Le score est lourd, il reflète néanmoins la différence entre une équipe bordelo-béglaise qui évolue en pleine confiance et à qui tout réussi. Et une autre, emparée par le doute après une seule victoire au cours des cinq dernières journées. On a en tout cas retrouvé l'UBB, si flamboyante en fin de saison dernière. Certes, elle n'a marqué que trois essais mais elle a une nouvelle fois séduit son public, et récupère une 10e place au classement plus conforme à la qualité de son jeu.

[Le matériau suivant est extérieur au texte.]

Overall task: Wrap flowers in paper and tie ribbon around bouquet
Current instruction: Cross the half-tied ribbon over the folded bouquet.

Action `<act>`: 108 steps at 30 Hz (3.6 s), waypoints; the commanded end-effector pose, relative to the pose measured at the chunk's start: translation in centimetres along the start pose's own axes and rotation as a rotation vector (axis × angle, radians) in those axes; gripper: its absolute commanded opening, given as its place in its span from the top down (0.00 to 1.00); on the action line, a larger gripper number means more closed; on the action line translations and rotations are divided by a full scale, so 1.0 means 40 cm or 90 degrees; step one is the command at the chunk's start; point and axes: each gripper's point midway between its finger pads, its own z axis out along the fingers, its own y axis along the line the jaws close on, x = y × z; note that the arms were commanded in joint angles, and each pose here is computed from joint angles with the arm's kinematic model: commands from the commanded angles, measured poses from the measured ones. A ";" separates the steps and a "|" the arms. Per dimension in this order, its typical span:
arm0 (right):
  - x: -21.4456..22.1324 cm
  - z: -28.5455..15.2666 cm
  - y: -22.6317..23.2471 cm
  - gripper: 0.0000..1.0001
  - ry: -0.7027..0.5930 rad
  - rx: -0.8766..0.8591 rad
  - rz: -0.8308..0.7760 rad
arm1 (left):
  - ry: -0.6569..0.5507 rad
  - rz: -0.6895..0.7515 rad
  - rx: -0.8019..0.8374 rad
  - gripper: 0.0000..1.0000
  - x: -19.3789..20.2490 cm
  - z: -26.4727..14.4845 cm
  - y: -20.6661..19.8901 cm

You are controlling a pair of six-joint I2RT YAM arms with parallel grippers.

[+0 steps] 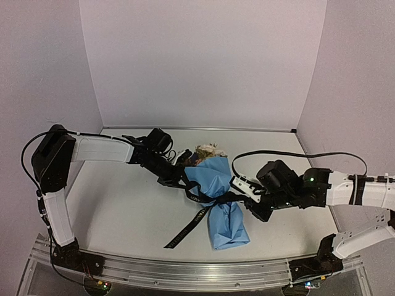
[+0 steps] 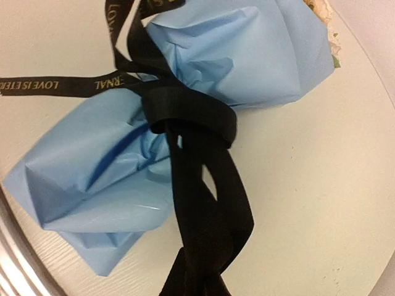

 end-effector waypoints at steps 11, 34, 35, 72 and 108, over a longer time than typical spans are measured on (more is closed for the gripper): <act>-0.060 -0.004 0.114 1.00 0.139 -0.156 0.114 | -0.013 0.039 0.032 0.98 -0.026 -0.009 -0.049; 0.004 0.019 -0.018 0.68 0.155 -0.015 0.283 | -0.013 0.044 0.037 0.97 -0.036 0.001 -0.057; 0.005 0.026 -0.020 0.69 0.160 -0.009 0.292 | -0.014 0.045 0.037 0.97 -0.037 0.001 -0.058; 0.049 0.016 -0.090 1.00 0.232 0.106 0.288 | -0.048 0.014 0.080 0.90 -0.054 0.034 -0.107; 0.213 -0.001 -0.163 1.00 0.289 0.238 0.276 | -0.216 -0.159 0.067 0.33 0.022 0.016 -0.129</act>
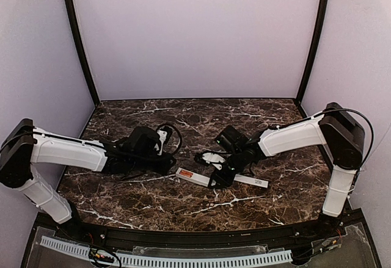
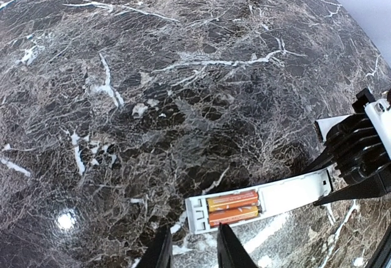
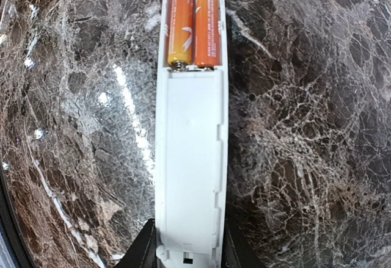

A la pause, le score est sévère pour les joueurs bayonnais : plus puissants à l'impact, mieux organisés ballon en main, ils ont dominé les 20 premières minutes en concrétisant grâce à la botte de Martin Bustos-Moyano (3-6, 19e). Seulement, à trop vouloir jouer, les Ciel et Blanc ont fini par perdre le fil de leur rugby. Comme sur cette touche rapidement disputée par l'ailier Marvin O'Connor  où, faute de soutien, les Bayonnais perdent le ballon au sol ce dont profitent en suivant les joueurs de l'UBB, une action concrétisée par le centre Félix Le Bourhis (11-6, 23e) . Jusqu'à la pause, les Ciel et Blanc tenteront en vain de contrer les solides intentions bordelo-bèglaises même si cela entraîne une série de pénalités que ne manquent pas de convertir Pierre Bernard (17-6, 40e).

Dès la reprise de la deuxième mi-temps, le ton est donné et l'Aviron subit les assauts de l'attaque bordelaise. Sans ballon ou alors trop désorganisé pour espérer déstabiliser la défense bordelo-bèglaise, l'Aviron est à la peine et ne fait que subir. Avec une statistique éloquente : au cours de ce deuxième acte, les Bayonnais n'ont pas passé une seule seconde dans les 22 mètres de l'Union Birdeaux-Bègles. Le pilier Albert Toetu et le centre Charles Brousse concrétisent la domination de l'UBB en inscrivant deux essais supplémentaires. Ce qui permet ainsi à leur équipe d'empocher en prime du succès, le point de bonus offensif (34-6). Une bien mauvaise opération pour l'Aviron face à un adversaire direct au maintien.